Nella teologia cristiana lo spirito perde ogni consistenza materiale nelle definizioni dello Spirito Santo, di Dio e delle esistenze angeliche, che, come "spiriti puri", "spiriti infiniti", vengono contrapposti agli "spiriti finiti" degli uomini.
La differenziazione tra spiriti materiali finiti e immateriali infiniti viene ripresa da Leibniz nella Monadologia e da Berkeley nel Trattato sui principi della conoscenza umana mentre per Cartesio lo spirito coincide sempre con la res cogitans, la sostanza pensante.

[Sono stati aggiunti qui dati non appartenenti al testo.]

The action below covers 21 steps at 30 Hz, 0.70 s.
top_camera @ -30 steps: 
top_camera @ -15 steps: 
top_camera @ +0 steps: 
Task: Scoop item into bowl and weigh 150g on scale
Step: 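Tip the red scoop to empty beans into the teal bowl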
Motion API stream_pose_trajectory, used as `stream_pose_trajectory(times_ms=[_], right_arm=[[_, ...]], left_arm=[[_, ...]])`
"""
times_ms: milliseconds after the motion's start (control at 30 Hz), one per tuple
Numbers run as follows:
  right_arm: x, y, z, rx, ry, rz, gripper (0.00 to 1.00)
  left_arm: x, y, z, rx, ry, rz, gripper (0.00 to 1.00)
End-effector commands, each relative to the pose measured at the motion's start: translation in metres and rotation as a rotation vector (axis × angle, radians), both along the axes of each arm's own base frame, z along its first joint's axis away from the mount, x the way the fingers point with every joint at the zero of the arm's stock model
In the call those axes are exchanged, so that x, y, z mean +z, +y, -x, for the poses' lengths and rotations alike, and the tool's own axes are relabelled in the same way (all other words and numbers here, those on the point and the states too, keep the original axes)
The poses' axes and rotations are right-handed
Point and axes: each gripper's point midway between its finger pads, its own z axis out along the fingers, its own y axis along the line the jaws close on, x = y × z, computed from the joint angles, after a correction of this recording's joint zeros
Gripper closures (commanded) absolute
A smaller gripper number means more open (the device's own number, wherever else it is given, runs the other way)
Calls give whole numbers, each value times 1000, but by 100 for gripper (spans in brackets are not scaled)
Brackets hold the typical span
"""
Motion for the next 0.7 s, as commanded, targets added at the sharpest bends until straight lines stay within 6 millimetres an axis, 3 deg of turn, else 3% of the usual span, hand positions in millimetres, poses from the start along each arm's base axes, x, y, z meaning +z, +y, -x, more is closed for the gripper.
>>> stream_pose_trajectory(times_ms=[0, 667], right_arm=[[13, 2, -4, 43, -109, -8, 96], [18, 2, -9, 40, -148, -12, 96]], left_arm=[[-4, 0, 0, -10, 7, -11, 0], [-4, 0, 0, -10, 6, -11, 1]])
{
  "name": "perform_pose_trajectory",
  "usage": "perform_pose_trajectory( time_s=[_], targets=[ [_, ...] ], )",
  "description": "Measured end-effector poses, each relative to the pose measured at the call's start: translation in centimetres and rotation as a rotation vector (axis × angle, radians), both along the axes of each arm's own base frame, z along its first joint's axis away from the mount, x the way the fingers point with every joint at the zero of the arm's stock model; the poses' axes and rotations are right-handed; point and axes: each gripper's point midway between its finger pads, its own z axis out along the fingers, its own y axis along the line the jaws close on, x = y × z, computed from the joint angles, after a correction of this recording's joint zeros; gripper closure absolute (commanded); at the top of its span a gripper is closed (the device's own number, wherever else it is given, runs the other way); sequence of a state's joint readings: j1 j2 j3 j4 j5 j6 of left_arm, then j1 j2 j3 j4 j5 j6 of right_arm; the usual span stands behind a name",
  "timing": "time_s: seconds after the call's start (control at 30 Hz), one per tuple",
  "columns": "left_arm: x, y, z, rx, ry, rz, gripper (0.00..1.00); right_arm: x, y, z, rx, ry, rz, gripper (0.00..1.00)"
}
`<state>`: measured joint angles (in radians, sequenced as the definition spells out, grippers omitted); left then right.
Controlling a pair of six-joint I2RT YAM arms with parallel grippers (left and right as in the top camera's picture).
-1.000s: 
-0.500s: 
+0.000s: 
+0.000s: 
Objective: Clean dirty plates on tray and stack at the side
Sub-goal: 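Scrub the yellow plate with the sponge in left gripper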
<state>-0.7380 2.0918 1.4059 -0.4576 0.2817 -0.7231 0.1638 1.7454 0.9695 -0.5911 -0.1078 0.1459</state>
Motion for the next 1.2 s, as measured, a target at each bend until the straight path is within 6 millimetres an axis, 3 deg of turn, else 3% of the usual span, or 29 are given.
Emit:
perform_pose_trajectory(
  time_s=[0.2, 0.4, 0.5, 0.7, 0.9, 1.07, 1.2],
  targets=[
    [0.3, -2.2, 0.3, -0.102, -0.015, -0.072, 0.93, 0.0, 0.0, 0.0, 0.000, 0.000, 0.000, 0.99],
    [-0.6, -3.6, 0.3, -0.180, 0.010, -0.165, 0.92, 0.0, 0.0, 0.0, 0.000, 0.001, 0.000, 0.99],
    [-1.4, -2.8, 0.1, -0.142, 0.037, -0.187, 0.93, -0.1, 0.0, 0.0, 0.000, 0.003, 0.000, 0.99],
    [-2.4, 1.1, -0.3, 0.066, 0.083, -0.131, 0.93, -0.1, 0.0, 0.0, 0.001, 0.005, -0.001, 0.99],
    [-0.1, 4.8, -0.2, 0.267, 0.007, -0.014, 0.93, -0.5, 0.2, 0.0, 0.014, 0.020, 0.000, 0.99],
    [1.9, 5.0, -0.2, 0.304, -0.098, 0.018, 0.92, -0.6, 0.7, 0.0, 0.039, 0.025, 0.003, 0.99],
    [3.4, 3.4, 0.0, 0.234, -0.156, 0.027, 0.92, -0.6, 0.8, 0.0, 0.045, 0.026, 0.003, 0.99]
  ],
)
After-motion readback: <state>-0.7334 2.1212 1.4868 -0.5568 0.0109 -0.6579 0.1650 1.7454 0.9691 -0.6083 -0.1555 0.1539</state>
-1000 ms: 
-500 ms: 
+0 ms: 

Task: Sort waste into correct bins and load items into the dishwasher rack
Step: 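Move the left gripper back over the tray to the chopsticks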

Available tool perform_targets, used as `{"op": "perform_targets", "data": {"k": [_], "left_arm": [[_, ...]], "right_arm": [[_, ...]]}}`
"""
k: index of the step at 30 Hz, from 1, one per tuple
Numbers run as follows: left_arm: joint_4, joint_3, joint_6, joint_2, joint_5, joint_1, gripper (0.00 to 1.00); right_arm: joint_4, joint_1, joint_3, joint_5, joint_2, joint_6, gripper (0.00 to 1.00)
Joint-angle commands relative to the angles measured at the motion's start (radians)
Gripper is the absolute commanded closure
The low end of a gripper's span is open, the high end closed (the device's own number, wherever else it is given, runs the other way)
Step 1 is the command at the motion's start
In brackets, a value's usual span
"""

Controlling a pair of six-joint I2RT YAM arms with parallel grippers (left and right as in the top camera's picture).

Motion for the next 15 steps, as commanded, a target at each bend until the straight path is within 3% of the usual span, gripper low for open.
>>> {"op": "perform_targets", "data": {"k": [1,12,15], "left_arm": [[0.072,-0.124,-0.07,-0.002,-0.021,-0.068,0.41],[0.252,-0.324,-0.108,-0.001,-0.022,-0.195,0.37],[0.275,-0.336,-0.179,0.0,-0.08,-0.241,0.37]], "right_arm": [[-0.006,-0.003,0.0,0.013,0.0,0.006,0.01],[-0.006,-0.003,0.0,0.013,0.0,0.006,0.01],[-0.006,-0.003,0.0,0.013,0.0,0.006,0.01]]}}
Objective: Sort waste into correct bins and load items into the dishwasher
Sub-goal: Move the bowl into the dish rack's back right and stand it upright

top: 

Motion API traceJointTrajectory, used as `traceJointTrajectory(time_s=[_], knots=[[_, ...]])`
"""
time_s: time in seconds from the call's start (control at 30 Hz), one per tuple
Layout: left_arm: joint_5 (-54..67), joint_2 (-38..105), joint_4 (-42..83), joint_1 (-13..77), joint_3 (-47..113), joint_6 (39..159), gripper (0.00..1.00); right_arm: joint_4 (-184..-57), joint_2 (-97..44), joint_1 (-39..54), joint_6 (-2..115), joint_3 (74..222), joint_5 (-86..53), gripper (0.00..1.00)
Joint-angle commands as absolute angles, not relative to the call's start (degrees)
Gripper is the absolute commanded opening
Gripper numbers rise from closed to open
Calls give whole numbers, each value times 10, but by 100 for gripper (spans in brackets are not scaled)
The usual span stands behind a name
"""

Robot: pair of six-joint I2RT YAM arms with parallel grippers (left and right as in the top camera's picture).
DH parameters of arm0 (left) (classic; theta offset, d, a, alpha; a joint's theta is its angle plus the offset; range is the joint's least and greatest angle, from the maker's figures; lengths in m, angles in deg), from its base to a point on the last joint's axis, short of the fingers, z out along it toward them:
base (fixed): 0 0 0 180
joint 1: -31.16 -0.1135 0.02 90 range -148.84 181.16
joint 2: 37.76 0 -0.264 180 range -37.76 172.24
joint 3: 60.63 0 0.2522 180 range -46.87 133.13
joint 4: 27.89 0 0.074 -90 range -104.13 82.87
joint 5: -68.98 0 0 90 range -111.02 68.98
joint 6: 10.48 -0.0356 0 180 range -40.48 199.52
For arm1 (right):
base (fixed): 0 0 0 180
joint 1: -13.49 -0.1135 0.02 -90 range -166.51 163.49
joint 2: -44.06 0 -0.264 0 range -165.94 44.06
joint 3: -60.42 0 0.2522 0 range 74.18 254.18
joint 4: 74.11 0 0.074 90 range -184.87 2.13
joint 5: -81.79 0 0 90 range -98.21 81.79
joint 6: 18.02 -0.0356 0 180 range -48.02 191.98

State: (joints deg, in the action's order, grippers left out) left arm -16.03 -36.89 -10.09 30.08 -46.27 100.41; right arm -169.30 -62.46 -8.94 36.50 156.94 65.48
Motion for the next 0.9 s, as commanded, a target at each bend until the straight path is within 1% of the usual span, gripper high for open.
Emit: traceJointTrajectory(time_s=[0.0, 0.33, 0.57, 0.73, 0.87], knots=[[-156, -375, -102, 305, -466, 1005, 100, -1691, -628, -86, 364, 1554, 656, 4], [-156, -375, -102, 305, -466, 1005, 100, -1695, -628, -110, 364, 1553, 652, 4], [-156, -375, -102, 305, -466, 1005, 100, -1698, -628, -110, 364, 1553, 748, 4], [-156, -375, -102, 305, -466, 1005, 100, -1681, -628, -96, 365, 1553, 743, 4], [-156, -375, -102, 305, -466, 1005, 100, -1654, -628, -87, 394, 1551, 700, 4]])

Una prospettiva del tutto finita è nel pensiero illuministico che riserva all'anima una costituzione naturale e che attribuisce allo spirito una formazione dovuta all'educazione e alle consuetudini sociali (Helvétius nel suo Sullo spirito e Montesquieu che tratterà in questo senso dello "spirito" delle leggi).
Con Emanuel Swedenborg lo spirito diviene argomento delle scienze occulte dello spiritismo rifiutato sotto ogni aspetto da Kant che nel suo I sogni di un visionario precisa che questi sono i sogni «di uno che vede spiriti».
Kant invece userà il termine spirito nella Critica del Giudizio e nella Antropologia come significante dell'attività creativa della ragione e così sarà inteso anche dalla filosofia idealistica da Schelling a Hegel che ne estesero metafisicamente la portata oltre il formalismo kantiano. Specialmente in Hegel lo Spirito (Geist) è il protagonista assoluto della Fenomenologia dello spirito (1807) che sarà ulteriormente raccontato nel suo sviluppo dialettico di spirito soggettivo, oggettivo e assoluto nella Enciclopedia delle scienze filosofiche.
Questa caratterizzazione metafisica di assolutezza dello Spirito sarà presente anche nei ritorni del pensiero idealistico con la Filosofia dello Spirito di Benedetto Croce e con la Teoria generale dello Spirito come atto puro di Giovanni Gentile[11].
La distinzione tra "scienze dello spirito" (Geisteswissenschaften) e "scienze della natura" avanzata da Wilhelm Windelband nel 1894 nell'opera Storia e scienza naturale riprendeva il tema già trattato da Wilhelm Dilthey nel 1883 nella sua Introduzione alle scienze dello spirito, con la quale ci si voleva liberare da ogni subordinazione al positivismo celebrando la peculiare scientificità delle scienze storico-spirituali.
Mentre è da considerare ancora nell'eredità dell'hegelismo lo spiritualismo di Hermann Lotze, nell'ambito più filosofico è la corrente spiritualista che s'ispira alla tradizione cristiano-medioevale, a Cartesio, a Pascal e Maine de Biran. Questo filone ha trovato slancio negli ultimi decenni del Novecento in corrispondenza di un certo indebolimento del materialismo ateo.
La fenomenologia di Husserl, col seguito di sviluppi posteriori che ad esso si rifanno, vede tra i più noti tra questi la "teoria dei valori" di Max Scheler che Il problema dell'essere spirituale di Nicolai Hartmann. Si tratta a tutti gli effetti di una rimessa in gioco dello spirito, per quanto in termini differenti e più sofisticati, però con l'utilizzo di nuovi termini e nuove espressioni di esso.
Vi sono infine correnti ontologiche ed esistenzialistiche di tipo post-materialistico che aprono l'orizzonte allontanandosi dai vecchi schematismi del materialismo integrale, che concepiva la materia come unica realtà. Un indirizzo che coniuga un pluralismo ontofisico a un dualismo esperienziale (dualismo antropico reale) ipotizza molte realtà immateriali coesistenti con la materia, una delle quali, la aiteria, sarebbe percepibile dalla sensibilità umana in una forma che riconduce al concetto di spiritualità.